_DIRECTIONS FOR THIS TASK_
Those lines of the records that contain "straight" are to be located and copied.

_INPUT FOR THIS TASK_
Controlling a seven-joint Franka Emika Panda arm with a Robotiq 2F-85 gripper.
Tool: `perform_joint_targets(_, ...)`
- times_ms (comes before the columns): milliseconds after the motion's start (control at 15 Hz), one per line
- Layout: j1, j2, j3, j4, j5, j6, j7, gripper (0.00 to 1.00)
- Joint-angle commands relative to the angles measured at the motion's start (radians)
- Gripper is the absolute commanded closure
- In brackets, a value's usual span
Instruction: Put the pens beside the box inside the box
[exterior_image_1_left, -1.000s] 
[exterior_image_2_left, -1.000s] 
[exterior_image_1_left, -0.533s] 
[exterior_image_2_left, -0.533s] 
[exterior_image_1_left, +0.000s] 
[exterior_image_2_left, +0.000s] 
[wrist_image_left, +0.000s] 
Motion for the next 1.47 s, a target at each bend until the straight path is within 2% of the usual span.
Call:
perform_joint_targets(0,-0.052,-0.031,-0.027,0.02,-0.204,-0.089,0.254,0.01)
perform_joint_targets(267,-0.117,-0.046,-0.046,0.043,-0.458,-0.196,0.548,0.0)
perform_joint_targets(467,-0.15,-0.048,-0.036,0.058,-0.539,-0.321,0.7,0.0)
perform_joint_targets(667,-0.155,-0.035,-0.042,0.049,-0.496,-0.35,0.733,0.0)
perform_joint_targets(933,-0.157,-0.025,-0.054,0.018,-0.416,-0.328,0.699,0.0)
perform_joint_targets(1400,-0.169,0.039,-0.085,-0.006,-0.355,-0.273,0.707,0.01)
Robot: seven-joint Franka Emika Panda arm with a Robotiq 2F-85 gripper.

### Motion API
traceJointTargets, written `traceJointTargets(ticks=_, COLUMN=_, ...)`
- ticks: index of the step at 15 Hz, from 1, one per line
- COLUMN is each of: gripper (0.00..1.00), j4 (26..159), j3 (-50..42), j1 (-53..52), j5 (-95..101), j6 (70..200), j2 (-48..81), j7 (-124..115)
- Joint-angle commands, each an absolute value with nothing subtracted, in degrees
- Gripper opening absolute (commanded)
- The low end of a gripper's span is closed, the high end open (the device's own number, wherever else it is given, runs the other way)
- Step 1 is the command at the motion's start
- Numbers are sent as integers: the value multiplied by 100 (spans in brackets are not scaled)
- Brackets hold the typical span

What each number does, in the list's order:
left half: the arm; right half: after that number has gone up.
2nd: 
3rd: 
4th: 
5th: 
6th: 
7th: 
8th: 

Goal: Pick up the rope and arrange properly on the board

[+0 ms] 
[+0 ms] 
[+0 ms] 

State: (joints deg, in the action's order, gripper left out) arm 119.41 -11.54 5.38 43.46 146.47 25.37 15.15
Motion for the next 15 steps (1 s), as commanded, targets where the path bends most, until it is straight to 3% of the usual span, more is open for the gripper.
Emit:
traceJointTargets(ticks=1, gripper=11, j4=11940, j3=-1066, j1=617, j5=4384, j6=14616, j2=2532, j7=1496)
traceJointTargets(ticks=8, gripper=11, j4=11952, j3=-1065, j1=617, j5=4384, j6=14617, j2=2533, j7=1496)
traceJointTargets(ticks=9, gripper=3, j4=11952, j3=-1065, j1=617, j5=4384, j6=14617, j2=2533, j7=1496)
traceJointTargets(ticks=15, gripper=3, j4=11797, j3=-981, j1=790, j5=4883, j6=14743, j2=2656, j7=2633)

_SOLUTION_
Motion for the next 1.47 s, a target at each bend until the straight path is within 2% of the usual span.
Motion for the next 15 steps (1 s), as commanded, targets where the path bends most, until it is straight to 3% of the usual span, more is open for the gripper.

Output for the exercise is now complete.